Se para a literatura a semente plantada pela geração beat representou um passaporte para a estrada, no cinema esta vontade estética que ganhar a paisagem e se incorporar a ela veio bem antes.
Por aqui o cinema brasileiro embarcou nesta aventura e fez dos filmes de estrada um caminho que vai de encontro ao público. Pelo retrovisor dos nossos fotogramas fomos deixando poeira no caminho, principalmente na cinematografia moderna, com equipamentos mais leves e idéias idem, afinal, esses filmes são normalmente incorporados pelo doce espírito da liberdade.
Na cinematografia recente, nossos diretores caíram no mundo a pé, de carro de trem ou de bicicleta. Foi o que fez Vicente Amorim em O caminho das nuvens, quando narra a lírica viagem de uma família sertaneja em direção ao sul do país a bordo de suas magrelas.
Cacá Diegues fez de um dos melhores trabalhos de sua trajetória um road movie. Em Bye bye Brasil, ele revela a radiografia de um Brasil que começava a encurtar as distâncias entre o norte e o sul através da televisão.
Jorge Bodanzky e Orlando Senna também fizeram da estrada uma ferida aberta das contradições brasileiras, pela paisagem particular do norte do país, em Iracema uma transa amazônica.
Em 2004, Sérgio Rezende traçou um roteiro poético pelo interior do Brasil contando a historia de um comediante que parte em busca de um amor do passado no longa Onde Anda você.
Mas definitivamente, o sertão tem sido a rota preferida dos nossos diretores estradeiros. Lírio Ferreira fez a tela de cinema ficar mais árida com o pó da estrada, já no seu primeiro filme, O baile perfumado, explorando as paisagens do sertão na companhia do bando de Virgulino Ferreira. Em Árido Movie, ele repete esta viagem, agora com tons autobriográficos com um elenco encabeçado por Selton Mello.

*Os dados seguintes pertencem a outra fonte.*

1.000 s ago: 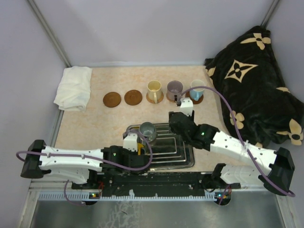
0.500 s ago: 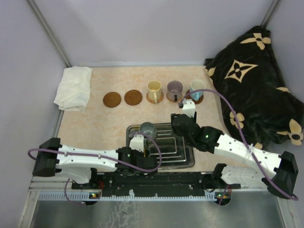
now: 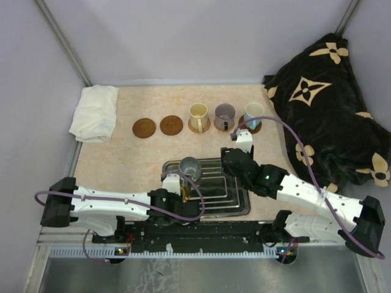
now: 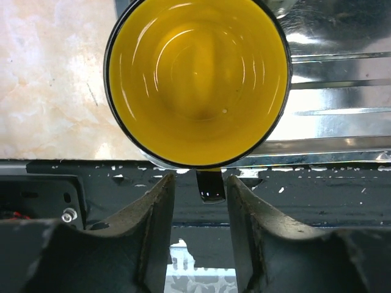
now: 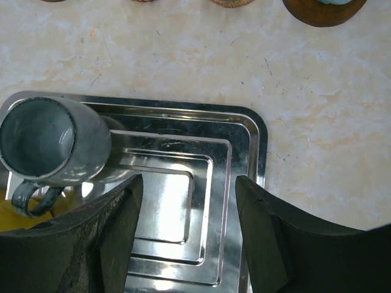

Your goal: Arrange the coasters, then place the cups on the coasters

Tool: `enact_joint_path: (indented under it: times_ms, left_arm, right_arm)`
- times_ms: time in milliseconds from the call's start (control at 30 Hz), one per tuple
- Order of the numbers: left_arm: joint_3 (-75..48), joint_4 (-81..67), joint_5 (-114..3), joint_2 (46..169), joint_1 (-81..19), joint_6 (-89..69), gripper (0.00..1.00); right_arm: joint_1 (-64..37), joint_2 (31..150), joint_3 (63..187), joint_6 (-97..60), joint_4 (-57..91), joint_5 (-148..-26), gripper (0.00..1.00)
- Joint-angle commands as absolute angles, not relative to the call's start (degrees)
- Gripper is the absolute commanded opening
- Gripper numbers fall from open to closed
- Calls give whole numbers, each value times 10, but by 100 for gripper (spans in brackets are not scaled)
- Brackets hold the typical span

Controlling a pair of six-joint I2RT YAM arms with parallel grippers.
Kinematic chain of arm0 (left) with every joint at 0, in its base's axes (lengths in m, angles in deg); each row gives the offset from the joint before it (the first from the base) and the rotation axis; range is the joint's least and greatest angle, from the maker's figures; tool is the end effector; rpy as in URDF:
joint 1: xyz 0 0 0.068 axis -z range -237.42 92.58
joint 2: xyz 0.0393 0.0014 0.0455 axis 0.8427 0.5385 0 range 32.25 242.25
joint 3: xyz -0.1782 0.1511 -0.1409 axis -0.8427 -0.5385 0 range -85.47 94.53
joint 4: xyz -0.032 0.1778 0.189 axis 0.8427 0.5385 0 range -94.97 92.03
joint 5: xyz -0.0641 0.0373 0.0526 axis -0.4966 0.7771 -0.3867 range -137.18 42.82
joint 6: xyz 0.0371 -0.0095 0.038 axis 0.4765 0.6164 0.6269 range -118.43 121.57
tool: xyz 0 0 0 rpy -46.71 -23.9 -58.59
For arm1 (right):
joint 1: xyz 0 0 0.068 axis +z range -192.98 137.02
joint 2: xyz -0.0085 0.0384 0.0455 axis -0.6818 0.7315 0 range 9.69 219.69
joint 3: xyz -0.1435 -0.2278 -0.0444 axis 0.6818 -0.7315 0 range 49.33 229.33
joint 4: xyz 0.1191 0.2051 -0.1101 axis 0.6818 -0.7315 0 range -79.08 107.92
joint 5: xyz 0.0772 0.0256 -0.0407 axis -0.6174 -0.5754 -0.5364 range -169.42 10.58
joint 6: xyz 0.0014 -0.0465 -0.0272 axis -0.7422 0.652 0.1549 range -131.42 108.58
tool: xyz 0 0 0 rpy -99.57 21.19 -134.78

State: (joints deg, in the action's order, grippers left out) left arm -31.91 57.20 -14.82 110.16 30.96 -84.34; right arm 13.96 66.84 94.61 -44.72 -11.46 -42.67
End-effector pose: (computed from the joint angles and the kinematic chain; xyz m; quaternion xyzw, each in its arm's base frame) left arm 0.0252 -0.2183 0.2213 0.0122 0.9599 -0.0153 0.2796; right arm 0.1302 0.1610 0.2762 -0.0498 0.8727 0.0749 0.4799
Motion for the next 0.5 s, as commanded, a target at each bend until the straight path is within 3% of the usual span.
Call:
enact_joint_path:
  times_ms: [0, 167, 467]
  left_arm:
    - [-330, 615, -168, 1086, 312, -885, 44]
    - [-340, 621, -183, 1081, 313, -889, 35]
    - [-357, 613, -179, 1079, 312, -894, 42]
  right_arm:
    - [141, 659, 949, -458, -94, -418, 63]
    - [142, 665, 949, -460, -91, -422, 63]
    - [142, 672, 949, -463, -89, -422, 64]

Marcelo Gomes conquistou o Brasil em sua ode à amizade com o filme Cinema aspirinas e urubus. A viagem dele pelo nordeste se repetiu revezando a direção com Karin Ainouiz, no belo e poético Viajo porque preciso, volto porque te amo, um dos filmes mais originais e inventivos do cinema brasileiro recente. Com forma de documentário e narrativa de ficção, o longa reinventa os road movies pelo olhar de um personagem do qual só ouvimos a voz. Solidão, perda e melancolia são os companheiros de viagem deste longa que coloca o coração no mapa da sala escura.